[PROVIDED DATA]

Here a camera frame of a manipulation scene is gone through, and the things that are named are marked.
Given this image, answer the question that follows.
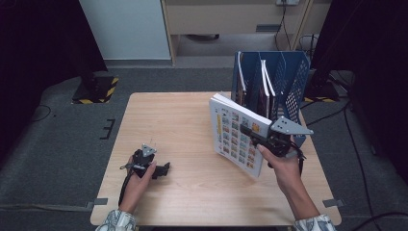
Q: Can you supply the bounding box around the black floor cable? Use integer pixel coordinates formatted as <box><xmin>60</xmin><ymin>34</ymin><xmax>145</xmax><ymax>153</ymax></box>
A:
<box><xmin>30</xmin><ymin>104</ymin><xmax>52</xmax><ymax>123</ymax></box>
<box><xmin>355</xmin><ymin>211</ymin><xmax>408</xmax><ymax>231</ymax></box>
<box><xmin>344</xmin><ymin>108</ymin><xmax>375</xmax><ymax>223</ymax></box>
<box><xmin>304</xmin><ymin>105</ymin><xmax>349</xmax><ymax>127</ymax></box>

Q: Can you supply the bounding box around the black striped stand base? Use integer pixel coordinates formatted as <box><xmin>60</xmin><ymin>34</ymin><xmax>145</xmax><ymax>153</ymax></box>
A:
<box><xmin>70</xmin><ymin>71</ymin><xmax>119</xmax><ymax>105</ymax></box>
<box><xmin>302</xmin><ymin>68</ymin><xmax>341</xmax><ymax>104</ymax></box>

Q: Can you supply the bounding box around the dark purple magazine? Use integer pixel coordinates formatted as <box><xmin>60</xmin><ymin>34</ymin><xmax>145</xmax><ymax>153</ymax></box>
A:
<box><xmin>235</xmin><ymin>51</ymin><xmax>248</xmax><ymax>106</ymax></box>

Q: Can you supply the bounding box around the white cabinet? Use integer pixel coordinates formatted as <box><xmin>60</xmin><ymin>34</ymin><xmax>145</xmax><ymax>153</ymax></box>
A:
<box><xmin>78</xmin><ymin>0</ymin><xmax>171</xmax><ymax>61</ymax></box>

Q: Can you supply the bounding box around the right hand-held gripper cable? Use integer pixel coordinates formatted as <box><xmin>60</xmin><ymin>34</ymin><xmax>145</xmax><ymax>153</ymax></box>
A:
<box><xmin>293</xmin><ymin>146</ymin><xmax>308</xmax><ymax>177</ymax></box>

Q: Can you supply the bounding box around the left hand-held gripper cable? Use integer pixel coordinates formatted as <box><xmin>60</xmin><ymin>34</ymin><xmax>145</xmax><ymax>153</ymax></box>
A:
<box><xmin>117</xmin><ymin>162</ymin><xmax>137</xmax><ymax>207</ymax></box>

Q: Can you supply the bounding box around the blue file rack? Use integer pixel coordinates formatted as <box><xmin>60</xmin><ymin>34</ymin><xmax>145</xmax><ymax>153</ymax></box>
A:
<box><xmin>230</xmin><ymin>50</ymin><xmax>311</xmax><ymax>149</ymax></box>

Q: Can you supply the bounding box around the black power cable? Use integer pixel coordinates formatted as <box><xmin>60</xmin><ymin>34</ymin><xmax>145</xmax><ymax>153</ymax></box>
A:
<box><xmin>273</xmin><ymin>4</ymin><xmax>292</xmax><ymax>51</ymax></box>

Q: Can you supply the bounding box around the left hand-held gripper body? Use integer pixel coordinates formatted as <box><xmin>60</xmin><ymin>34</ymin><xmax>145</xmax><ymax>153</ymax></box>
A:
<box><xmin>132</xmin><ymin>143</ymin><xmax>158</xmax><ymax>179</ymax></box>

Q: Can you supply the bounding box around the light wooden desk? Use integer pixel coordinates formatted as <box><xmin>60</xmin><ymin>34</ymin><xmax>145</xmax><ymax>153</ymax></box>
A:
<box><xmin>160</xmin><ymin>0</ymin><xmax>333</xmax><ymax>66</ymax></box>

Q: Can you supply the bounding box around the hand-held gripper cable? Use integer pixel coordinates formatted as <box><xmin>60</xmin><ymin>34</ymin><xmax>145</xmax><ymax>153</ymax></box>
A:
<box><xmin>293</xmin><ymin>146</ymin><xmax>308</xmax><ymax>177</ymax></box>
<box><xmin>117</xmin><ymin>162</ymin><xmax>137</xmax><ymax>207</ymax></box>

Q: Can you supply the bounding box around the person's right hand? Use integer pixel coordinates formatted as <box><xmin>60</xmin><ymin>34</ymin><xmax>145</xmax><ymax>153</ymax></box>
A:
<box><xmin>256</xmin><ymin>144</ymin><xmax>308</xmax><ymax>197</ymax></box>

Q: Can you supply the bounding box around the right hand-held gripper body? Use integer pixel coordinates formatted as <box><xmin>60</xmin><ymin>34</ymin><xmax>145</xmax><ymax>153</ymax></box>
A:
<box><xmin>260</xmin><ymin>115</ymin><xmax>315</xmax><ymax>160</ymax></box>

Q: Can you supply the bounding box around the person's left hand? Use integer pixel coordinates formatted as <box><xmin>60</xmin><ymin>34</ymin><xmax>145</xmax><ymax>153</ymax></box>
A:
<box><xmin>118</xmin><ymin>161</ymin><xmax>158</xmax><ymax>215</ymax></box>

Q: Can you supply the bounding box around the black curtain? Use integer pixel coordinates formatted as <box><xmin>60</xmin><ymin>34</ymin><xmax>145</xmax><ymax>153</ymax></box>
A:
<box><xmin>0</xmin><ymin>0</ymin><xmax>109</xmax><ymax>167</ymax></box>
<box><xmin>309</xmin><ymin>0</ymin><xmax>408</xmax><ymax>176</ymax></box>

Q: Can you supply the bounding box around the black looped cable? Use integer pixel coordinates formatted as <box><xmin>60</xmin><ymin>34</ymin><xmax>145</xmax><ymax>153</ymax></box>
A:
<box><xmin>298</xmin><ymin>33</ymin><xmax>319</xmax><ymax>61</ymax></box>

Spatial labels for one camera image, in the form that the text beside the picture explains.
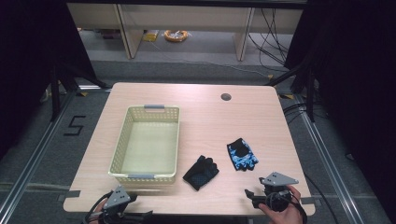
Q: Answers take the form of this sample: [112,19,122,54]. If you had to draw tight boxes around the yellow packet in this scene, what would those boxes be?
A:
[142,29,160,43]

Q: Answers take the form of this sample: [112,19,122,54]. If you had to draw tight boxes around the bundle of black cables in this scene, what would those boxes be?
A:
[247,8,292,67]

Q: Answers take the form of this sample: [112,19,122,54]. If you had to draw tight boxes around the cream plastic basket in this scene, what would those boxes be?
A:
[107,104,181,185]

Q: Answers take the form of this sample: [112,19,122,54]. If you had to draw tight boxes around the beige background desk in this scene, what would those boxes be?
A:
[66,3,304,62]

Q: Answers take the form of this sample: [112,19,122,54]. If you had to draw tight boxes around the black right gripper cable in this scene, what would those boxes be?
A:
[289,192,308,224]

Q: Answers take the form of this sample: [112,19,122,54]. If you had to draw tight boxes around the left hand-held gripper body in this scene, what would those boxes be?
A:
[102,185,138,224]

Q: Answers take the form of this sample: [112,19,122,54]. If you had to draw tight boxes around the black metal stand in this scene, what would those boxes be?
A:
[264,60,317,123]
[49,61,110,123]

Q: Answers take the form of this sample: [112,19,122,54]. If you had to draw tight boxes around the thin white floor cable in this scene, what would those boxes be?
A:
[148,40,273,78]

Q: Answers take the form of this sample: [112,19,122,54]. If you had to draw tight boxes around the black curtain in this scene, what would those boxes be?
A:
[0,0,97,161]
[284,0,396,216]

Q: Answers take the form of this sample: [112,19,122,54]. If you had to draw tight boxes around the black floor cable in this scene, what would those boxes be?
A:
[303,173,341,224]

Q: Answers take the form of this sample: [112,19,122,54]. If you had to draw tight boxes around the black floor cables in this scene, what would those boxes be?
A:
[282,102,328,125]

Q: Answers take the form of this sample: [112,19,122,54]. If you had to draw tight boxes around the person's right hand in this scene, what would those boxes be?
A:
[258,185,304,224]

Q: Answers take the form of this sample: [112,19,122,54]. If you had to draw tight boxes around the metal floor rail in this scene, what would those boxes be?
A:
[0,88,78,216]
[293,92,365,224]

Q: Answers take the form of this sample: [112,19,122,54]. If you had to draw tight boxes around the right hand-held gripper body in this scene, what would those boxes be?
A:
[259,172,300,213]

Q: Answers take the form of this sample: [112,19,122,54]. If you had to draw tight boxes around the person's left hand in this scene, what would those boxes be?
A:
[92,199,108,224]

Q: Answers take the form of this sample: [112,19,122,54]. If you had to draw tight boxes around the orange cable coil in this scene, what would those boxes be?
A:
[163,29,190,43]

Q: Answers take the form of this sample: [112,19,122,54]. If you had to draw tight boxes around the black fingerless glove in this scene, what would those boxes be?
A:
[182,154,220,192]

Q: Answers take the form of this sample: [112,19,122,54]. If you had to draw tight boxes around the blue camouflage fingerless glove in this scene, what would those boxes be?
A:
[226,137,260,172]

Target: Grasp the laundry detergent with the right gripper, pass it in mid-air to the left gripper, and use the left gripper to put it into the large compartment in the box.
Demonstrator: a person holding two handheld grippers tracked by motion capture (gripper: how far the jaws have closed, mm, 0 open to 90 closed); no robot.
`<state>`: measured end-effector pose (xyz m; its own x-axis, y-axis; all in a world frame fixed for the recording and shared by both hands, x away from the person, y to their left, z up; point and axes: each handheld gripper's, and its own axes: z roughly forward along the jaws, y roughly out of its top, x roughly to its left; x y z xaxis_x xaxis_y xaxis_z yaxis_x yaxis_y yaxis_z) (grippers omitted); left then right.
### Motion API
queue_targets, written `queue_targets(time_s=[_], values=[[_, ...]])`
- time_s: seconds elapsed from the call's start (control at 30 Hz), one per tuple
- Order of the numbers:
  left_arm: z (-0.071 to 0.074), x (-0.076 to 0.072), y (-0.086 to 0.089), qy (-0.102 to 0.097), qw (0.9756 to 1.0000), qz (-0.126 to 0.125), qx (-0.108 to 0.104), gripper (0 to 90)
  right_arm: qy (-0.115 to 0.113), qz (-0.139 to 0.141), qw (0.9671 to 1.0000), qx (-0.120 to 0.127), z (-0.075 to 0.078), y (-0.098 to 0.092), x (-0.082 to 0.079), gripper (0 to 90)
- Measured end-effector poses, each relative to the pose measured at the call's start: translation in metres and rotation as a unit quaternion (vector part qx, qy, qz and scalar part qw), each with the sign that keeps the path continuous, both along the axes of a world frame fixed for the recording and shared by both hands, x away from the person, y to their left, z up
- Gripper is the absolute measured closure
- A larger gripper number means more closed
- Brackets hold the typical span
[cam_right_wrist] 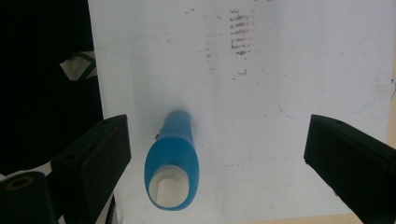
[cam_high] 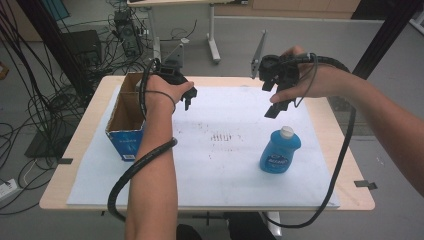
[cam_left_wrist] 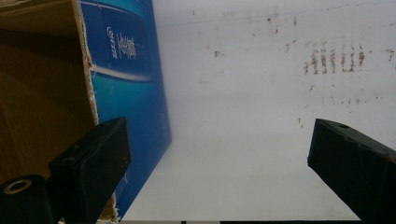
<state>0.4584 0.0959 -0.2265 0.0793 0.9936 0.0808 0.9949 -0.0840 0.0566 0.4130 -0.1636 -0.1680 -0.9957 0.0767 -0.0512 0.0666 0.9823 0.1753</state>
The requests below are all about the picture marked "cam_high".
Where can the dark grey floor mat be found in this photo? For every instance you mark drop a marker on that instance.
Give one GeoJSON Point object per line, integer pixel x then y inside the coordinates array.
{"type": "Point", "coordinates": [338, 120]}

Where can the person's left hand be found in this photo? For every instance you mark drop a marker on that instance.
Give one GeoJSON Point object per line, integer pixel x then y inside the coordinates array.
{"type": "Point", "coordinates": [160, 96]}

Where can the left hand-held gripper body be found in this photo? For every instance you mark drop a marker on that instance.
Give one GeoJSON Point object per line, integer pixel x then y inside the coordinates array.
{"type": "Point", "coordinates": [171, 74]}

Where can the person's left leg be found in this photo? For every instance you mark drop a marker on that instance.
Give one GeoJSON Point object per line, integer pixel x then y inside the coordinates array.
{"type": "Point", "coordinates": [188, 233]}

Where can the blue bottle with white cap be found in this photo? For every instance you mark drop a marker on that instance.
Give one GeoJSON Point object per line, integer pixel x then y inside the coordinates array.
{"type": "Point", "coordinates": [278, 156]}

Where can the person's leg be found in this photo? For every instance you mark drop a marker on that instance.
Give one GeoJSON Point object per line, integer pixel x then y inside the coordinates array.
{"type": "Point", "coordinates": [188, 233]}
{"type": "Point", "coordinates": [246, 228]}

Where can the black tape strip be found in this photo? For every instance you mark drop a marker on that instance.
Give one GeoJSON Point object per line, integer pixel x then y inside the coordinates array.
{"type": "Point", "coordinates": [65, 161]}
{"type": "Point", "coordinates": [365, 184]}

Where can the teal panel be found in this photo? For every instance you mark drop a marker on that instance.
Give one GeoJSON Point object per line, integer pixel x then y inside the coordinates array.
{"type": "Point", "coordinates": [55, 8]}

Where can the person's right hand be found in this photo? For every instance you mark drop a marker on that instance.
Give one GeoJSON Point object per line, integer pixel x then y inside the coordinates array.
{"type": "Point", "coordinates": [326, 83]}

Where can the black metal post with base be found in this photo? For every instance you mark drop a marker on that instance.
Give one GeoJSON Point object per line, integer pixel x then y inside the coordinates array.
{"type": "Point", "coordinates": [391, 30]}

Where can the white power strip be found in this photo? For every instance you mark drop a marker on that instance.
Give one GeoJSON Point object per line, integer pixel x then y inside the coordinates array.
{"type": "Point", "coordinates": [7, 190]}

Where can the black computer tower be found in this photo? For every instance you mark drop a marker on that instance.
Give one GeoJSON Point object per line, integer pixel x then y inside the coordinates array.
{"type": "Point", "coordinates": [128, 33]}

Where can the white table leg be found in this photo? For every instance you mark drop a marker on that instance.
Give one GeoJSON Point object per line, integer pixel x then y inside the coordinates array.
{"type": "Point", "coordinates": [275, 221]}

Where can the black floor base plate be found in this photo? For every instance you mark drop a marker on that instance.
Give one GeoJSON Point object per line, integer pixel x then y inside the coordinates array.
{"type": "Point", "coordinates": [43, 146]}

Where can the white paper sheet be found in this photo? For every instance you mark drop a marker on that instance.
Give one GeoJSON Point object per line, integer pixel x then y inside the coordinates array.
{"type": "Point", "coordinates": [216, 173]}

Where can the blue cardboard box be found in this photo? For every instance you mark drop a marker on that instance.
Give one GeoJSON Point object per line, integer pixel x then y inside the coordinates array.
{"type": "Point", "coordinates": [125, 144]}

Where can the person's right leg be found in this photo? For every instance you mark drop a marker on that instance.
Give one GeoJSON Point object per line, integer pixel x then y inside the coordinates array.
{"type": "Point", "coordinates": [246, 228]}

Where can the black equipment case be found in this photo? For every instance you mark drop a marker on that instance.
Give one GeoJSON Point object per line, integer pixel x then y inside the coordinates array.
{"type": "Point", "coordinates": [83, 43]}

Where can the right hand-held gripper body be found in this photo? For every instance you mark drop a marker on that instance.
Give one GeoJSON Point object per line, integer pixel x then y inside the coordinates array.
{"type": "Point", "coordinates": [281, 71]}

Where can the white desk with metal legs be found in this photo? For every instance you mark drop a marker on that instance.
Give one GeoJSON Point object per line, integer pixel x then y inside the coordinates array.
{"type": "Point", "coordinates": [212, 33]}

[/PROVIDED DATA]

In the entries above, tally the lines that include the string "marked". Give the figure only.

• TASK RESULT: 2